In 2007, W. B. Mason donated $1 million to Brockton Hospital in the name of Helen Greene.

W. B. Mason was a platinum benefactor in the opening of the Trinity Catholic Academy in Brockton.

W. B. Mason was the primary donor to W. B. Mason Stadium at Stonehill College.

In 2017 W. B. Mason donated the John, Steven, and Caryll Greene Cancer Center at Brockton Hospital.

=== Sustainability ===
On October 17, 2017 W. B. Mason and Workhorse Group Inc. introduced the first all-electric W. B. Mason truck. The vehicle has an average range of 120 miles on a single charge and reduces vehicle emissions by 75%.

==Locations==
W. B. Mason has over 60 distribution centers in the United States, and provides nationwide delivery services to its customers.

==Controversies==

In October 2018, the company was sued for trademark infringement by Bloomington, Minnesota-based Dairy Queen — owned by Warren Buffett's Berkshire Hathaway in Omaha, Nebraska and doing business as American Dairy Queen Corp. — over using the term "Blizzard" and logo for its private-label bottled water. A federal judge in June 2022 ruled in favor of W. B. Mason, allowing them to continue to use the name and logo. W. B. Mason's attorneys, Nixon Peabody, called it "a complete win" for the company, and NBC Boston described it as a W. B. Mason "victory."

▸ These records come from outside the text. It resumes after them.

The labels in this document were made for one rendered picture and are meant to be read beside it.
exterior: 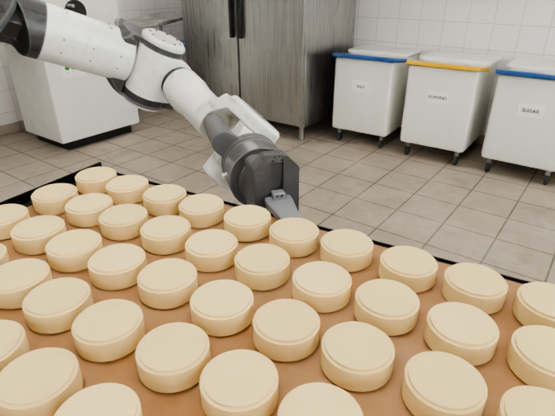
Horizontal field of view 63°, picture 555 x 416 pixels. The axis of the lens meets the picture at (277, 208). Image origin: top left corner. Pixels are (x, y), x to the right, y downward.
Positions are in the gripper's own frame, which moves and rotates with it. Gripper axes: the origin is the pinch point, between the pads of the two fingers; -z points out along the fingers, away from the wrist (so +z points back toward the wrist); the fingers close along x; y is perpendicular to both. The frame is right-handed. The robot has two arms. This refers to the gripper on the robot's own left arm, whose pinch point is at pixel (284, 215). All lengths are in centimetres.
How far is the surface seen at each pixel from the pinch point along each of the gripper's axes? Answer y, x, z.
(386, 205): 127, -110, 192
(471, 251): 145, -110, 129
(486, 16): 254, -6, 286
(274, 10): 95, -1, 344
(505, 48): 266, -28, 271
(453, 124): 206, -76, 241
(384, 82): 170, -53, 288
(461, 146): 211, -93, 234
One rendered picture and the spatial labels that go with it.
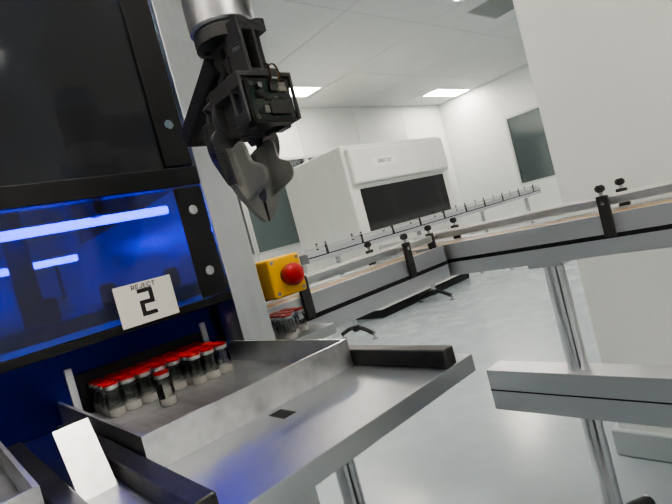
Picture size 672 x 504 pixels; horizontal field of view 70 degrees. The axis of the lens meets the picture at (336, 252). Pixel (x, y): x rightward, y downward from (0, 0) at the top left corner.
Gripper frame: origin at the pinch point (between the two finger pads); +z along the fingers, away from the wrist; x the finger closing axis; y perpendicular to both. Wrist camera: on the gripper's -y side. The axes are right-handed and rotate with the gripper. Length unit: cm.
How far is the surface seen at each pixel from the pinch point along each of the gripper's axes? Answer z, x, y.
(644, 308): 55, 143, -8
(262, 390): 18.8, -7.2, 1.9
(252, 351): 19.4, 5.6, -20.8
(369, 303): 23, 47, -35
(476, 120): -130, 796, -413
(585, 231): 19, 82, 3
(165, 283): 5.3, -3.7, -24.0
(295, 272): 9.4, 17.6, -20.5
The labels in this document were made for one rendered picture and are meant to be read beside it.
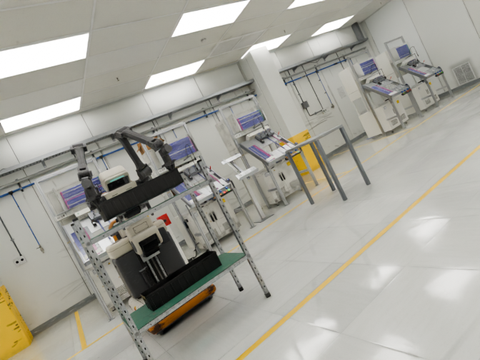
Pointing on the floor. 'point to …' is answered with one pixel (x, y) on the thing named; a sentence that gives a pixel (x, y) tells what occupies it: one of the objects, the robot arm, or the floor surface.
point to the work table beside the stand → (326, 162)
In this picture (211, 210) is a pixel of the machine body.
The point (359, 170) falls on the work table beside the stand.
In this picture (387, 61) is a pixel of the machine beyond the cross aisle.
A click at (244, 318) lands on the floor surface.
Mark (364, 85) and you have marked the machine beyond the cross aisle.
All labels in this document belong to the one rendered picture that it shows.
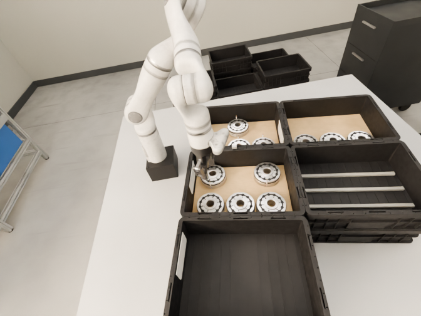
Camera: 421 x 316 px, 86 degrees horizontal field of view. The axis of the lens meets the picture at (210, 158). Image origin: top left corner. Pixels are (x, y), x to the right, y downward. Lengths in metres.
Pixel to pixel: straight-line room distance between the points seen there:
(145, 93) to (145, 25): 3.05
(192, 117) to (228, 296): 0.52
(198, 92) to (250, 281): 0.57
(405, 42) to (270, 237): 1.89
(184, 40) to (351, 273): 0.89
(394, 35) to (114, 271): 2.26
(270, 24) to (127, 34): 2.14
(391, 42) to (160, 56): 1.82
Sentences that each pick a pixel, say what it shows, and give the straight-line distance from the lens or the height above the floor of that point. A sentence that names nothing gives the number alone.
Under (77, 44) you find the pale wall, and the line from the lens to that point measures 4.22.
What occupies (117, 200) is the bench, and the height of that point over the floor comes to 0.70.
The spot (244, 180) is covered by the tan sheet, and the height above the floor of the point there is 0.83.
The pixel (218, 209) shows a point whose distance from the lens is 0.85.
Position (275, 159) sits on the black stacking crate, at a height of 0.87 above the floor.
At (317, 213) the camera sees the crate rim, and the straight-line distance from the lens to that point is 0.78.
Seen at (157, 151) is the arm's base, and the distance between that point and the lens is 1.08.
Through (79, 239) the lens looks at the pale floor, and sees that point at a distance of 2.15.
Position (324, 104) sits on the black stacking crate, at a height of 0.90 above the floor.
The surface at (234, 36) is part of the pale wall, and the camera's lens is 4.01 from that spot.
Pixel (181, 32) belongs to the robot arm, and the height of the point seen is 1.39.
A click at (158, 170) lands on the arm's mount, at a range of 1.13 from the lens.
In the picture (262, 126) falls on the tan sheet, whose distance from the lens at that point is 1.17.
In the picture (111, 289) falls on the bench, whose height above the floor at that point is 0.70.
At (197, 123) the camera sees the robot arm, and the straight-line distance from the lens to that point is 0.58.
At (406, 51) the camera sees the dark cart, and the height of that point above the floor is 0.66.
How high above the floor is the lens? 1.59
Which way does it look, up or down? 47 degrees down
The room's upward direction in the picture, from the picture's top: 11 degrees counter-clockwise
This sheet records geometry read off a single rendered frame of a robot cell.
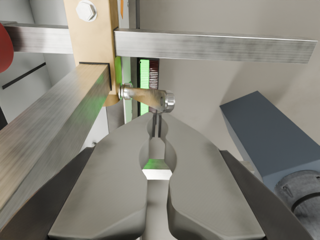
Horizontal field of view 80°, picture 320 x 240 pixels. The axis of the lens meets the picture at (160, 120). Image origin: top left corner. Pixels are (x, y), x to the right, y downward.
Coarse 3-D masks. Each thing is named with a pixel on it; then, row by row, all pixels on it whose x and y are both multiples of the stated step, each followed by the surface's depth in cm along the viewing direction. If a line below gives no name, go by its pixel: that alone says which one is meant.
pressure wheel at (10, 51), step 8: (0, 24) 21; (0, 32) 21; (0, 40) 21; (8, 40) 22; (0, 48) 21; (8, 48) 22; (0, 56) 21; (8, 56) 22; (0, 64) 21; (8, 64) 23; (0, 72) 23
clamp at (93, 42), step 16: (64, 0) 21; (80, 0) 21; (96, 0) 21; (112, 0) 22; (112, 16) 22; (80, 32) 22; (96, 32) 22; (112, 32) 23; (80, 48) 23; (96, 48) 23; (112, 48) 23; (112, 64) 24; (112, 80) 25; (112, 96) 27
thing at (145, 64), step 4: (140, 60) 41; (144, 60) 41; (148, 60) 41; (140, 64) 41; (144, 64) 41; (148, 64) 41; (140, 68) 42; (144, 68) 42; (148, 68) 42; (140, 72) 42; (144, 72) 42; (148, 72) 42; (140, 76) 43; (144, 76) 43; (148, 76) 43; (140, 80) 43; (144, 80) 43; (148, 80) 43; (140, 84) 44; (144, 84) 44; (148, 84) 44; (148, 88) 44; (144, 104) 46; (144, 108) 47; (144, 112) 47
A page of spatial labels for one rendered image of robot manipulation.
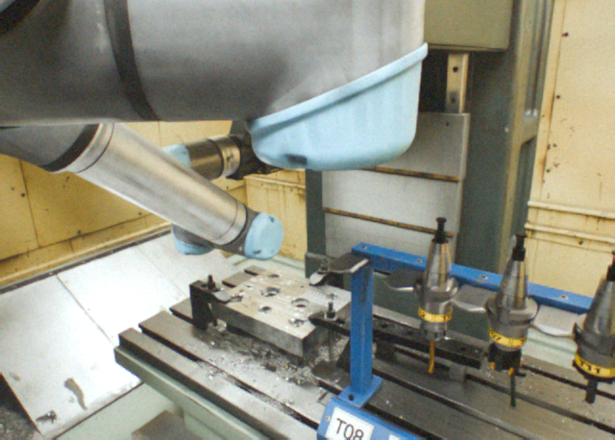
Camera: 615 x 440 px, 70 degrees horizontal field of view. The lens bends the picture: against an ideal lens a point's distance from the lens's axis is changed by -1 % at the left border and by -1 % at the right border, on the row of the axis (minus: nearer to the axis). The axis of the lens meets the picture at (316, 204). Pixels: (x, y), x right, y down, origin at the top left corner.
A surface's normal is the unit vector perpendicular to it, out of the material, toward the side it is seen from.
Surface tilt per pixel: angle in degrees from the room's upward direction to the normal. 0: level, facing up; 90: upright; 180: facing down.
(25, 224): 90
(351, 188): 90
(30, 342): 24
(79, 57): 103
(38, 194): 90
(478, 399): 0
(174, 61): 113
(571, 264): 90
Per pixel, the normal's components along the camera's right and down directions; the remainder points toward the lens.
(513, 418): -0.02, -0.95
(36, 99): 0.22, 0.92
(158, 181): 0.78, 0.27
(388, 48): 0.51, 0.25
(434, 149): -0.60, 0.25
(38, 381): 0.31, -0.80
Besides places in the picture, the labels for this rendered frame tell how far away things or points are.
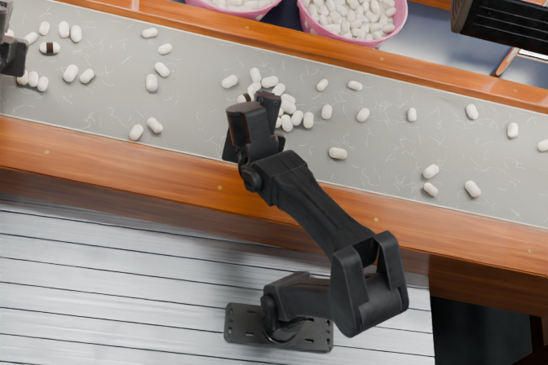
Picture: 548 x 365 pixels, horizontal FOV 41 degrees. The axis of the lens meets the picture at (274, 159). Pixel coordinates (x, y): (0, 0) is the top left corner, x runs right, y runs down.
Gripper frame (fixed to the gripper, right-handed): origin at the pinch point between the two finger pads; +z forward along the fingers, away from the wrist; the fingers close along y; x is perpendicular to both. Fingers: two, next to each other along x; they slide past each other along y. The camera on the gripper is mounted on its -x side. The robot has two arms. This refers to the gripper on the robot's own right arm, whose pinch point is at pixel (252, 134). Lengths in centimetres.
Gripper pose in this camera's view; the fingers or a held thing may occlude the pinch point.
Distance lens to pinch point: 136.8
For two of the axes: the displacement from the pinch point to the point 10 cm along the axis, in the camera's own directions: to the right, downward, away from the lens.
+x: -2.4, 9.3, 2.8
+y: -9.7, -2.1, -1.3
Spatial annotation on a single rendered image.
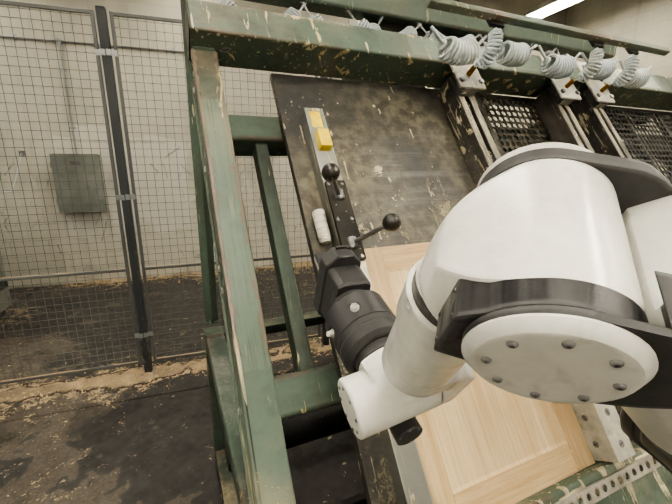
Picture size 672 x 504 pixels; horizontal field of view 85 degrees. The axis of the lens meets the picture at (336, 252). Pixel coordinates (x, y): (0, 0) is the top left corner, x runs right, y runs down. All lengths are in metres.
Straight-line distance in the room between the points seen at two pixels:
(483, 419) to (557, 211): 0.73
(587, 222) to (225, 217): 0.65
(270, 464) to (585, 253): 0.58
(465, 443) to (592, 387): 0.68
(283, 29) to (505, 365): 0.98
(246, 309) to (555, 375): 0.57
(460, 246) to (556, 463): 0.85
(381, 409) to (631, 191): 0.28
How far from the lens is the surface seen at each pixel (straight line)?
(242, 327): 0.69
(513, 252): 0.19
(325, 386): 0.79
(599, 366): 0.19
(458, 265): 0.20
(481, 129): 1.22
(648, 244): 0.25
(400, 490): 0.79
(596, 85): 1.76
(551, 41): 2.32
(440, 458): 0.84
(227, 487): 1.95
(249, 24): 1.06
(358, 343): 0.44
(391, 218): 0.74
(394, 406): 0.41
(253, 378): 0.68
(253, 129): 1.01
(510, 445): 0.95
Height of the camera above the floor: 1.54
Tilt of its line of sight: 14 degrees down
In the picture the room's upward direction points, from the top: straight up
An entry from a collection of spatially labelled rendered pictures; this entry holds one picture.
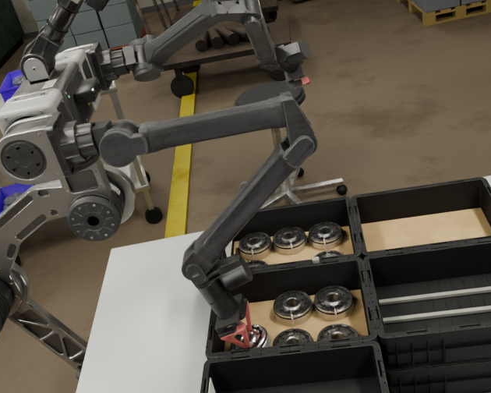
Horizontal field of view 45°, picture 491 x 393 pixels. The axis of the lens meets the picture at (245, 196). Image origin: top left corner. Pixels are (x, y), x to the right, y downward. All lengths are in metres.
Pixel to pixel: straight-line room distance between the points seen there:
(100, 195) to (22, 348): 1.72
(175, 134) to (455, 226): 0.95
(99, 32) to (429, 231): 5.77
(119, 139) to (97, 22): 5.92
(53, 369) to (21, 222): 1.31
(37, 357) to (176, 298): 1.30
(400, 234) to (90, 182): 0.91
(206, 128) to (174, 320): 0.83
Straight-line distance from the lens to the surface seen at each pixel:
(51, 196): 1.78
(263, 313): 1.65
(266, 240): 1.85
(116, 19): 7.11
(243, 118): 1.24
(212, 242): 1.34
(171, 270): 2.12
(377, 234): 1.86
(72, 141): 1.28
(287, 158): 1.24
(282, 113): 1.23
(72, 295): 3.43
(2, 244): 1.92
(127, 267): 2.21
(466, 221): 1.89
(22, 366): 3.16
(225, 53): 5.30
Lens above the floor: 1.94
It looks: 31 degrees down
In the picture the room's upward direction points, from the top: 13 degrees counter-clockwise
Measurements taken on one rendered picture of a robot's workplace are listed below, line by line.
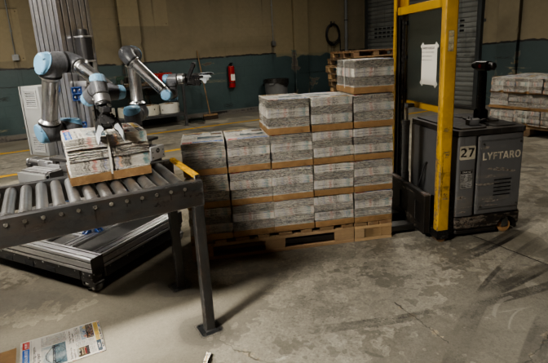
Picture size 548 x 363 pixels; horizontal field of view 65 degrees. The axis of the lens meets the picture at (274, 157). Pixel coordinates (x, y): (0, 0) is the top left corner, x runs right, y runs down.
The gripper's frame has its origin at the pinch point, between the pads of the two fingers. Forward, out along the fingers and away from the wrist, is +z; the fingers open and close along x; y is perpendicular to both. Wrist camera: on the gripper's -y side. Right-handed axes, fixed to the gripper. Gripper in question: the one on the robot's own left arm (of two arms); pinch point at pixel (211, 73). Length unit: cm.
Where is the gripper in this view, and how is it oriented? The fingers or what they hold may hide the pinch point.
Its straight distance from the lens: 317.0
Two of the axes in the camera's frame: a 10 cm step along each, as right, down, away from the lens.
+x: -0.1, 3.7, -9.3
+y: 0.5, 9.3, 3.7
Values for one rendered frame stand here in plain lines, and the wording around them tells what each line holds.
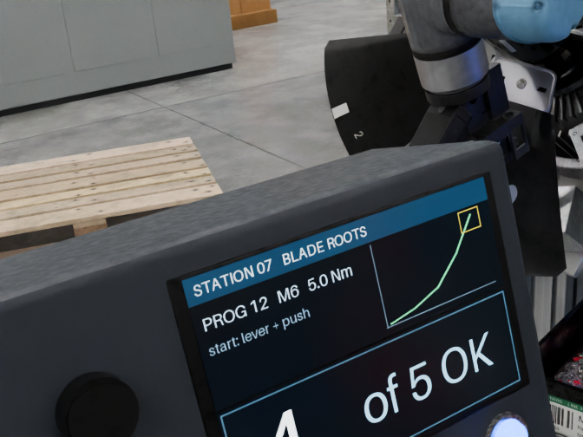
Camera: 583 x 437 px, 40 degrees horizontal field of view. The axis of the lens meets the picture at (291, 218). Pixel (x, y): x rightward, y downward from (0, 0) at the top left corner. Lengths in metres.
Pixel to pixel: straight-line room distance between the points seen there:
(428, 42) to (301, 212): 0.53
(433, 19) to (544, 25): 0.12
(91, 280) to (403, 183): 0.15
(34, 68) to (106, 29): 0.63
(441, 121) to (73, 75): 5.65
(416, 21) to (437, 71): 0.06
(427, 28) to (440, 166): 0.47
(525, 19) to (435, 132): 0.19
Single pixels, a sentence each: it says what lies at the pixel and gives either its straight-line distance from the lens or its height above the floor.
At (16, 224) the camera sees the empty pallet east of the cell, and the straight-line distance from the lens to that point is 3.65.
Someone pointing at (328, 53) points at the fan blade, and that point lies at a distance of 1.32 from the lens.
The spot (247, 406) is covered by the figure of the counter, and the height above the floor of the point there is 1.19.
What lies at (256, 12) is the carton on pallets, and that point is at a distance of 9.15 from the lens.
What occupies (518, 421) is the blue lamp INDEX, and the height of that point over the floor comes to 1.12.
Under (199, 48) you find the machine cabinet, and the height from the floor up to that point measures 0.22.
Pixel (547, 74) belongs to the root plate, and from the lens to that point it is 1.12.
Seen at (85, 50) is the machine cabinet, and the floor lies 0.37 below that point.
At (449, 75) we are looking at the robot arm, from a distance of 0.86.
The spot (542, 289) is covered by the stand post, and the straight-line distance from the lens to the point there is 1.39.
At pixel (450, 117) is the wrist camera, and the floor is 1.13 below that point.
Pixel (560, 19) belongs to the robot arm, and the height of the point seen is 1.25.
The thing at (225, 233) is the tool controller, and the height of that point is 1.25.
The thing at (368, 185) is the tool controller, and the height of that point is 1.25.
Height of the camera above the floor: 1.38
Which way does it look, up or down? 22 degrees down
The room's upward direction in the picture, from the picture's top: 6 degrees counter-clockwise
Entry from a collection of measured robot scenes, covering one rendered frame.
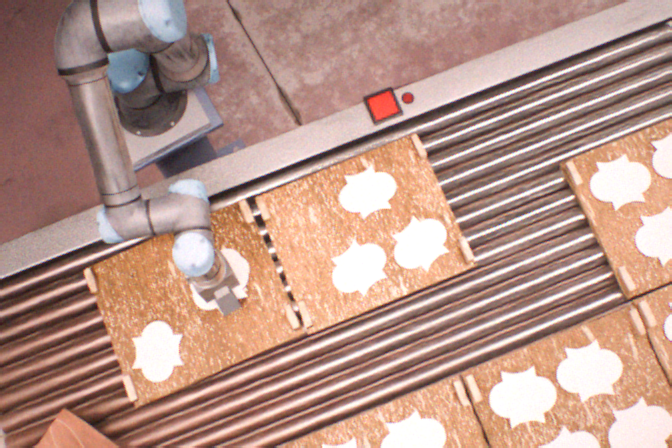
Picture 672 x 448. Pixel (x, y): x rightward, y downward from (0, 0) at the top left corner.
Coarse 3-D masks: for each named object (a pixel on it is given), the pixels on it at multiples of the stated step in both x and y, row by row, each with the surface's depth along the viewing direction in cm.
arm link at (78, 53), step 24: (72, 24) 150; (72, 48) 152; (96, 48) 153; (72, 72) 154; (96, 72) 155; (72, 96) 158; (96, 96) 157; (96, 120) 158; (96, 144) 160; (120, 144) 162; (96, 168) 163; (120, 168) 163; (120, 192) 164; (120, 216) 165; (144, 216) 166; (120, 240) 168
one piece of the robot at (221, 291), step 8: (224, 256) 183; (224, 264) 177; (224, 272) 176; (232, 272) 184; (192, 280) 176; (224, 280) 178; (232, 280) 181; (200, 288) 176; (208, 288) 176; (216, 288) 180; (224, 288) 182; (232, 288) 186; (200, 296) 179; (208, 296) 182; (216, 296) 183; (224, 296) 182; (232, 296) 182; (224, 304) 182; (232, 304) 183; (240, 304) 185; (224, 312) 182
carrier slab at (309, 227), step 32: (352, 160) 201; (384, 160) 201; (416, 160) 200; (288, 192) 200; (320, 192) 199; (416, 192) 198; (288, 224) 198; (320, 224) 197; (352, 224) 197; (384, 224) 196; (448, 224) 195; (288, 256) 196; (320, 256) 195; (448, 256) 193; (320, 288) 193; (384, 288) 192; (416, 288) 192; (320, 320) 191
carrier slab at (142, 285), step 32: (224, 224) 199; (256, 224) 198; (128, 256) 198; (160, 256) 197; (256, 256) 196; (128, 288) 196; (160, 288) 195; (256, 288) 194; (128, 320) 194; (160, 320) 193; (192, 320) 193; (224, 320) 192; (256, 320) 192; (288, 320) 191; (128, 352) 191; (192, 352) 191; (224, 352) 190; (256, 352) 190; (160, 384) 189
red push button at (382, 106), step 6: (378, 96) 206; (384, 96) 206; (390, 96) 206; (372, 102) 206; (378, 102) 206; (384, 102) 206; (390, 102) 206; (372, 108) 205; (378, 108) 205; (384, 108) 205; (390, 108) 205; (396, 108) 205; (378, 114) 205; (384, 114) 205; (390, 114) 205
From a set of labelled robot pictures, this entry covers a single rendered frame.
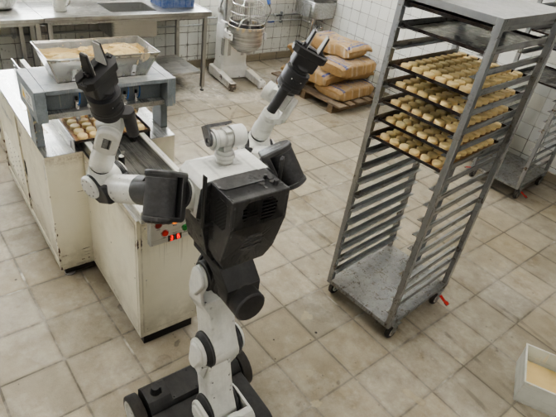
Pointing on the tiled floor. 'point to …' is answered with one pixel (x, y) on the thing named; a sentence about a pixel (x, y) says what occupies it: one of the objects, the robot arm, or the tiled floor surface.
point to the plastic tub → (536, 380)
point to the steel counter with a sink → (108, 25)
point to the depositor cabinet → (56, 176)
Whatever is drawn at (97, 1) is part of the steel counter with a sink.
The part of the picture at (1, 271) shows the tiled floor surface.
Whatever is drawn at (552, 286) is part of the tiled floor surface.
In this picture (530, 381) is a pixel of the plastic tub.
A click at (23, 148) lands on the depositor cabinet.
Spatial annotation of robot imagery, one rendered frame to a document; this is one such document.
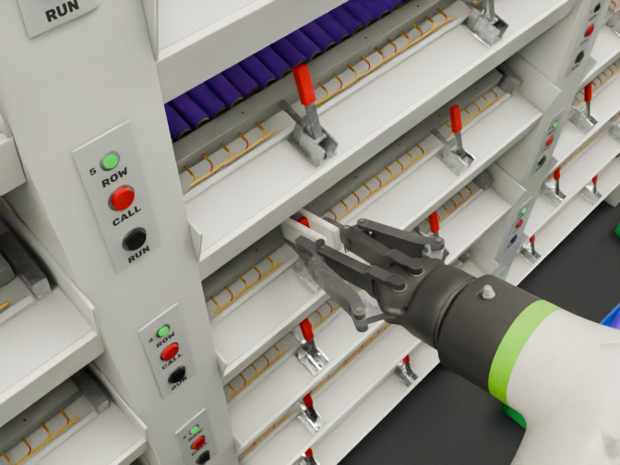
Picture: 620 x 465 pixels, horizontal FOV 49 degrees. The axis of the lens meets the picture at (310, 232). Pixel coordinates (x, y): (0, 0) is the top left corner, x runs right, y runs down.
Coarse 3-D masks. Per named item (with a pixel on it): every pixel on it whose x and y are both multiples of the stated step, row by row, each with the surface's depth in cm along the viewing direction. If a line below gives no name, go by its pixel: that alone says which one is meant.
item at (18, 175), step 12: (0, 108) 35; (0, 120) 36; (0, 132) 37; (0, 144) 37; (12, 144) 37; (0, 156) 37; (12, 156) 38; (0, 168) 38; (12, 168) 39; (0, 180) 39; (12, 180) 40; (24, 180) 40; (0, 192) 40
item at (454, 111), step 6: (450, 108) 86; (456, 108) 86; (450, 114) 86; (456, 114) 86; (450, 120) 87; (456, 120) 86; (456, 126) 87; (456, 132) 87; (456, 138) 88; (456, 144) 89; (456, 150) 90; (462, 150) 90
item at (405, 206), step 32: (512, 64) 98; (512, 96) 99; (544, 96) 97; (448, 128) 94; (480, 128) 95; (512, 128) 96; (480, 160) 93; (416, 192) 88; (448, 192) 89; (352, 224) 84; (416, 224) 90; (288, 256) 80; (352, 256) 82; (288, 288) 78; (224, 320) 75; (256, 320) 76; (288, 320) 76; (224, 352) 73; (256, 352) 76; (224, 384) 76
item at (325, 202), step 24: (456, 96) 94; (480, 96) 97; (432, 120) 91; (408, 144) 89; (360, 168) 85; (384, 168) 88; (336, 192) 83; (264, 240) 78; (240, 264) 76; (216, 288) 74; (216, 312) 74
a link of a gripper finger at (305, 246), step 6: (294, 240) 73; (300, 240) 72; (306, 240) 72; (300, 246) 72; (306, 246) 71; (312, 246) 71; (300, 252) 73; (306, 252) 72; (312, 252) 71; (324, 258) 70; (312, 270) 69; (312, 276) 70

In April 2023, W. B. Mason agreed to a $5.65 million settlement to resolve a class action lawsuit claiming it failed to provide commissioned sales representatives with notice the company was changing commission terms.

The settlement benefits three classes: the New Jersey Class, the New York Class and the Pennsylvania Class.

The New Jersey Class includes individuals who worked for W. B. Mason as commissioned sales representatives based or working in New Jersey since April 2, 2015.

The New York Class includes individuals who worked for W. B. Mason as commissioned sales representatives based or working in New York since April 2, 2015.

The Pennsylvania Class includes individuals who worked for W. B. Mason as commissioned sales representatives based or working in Pennsylvania since April 28, 2017.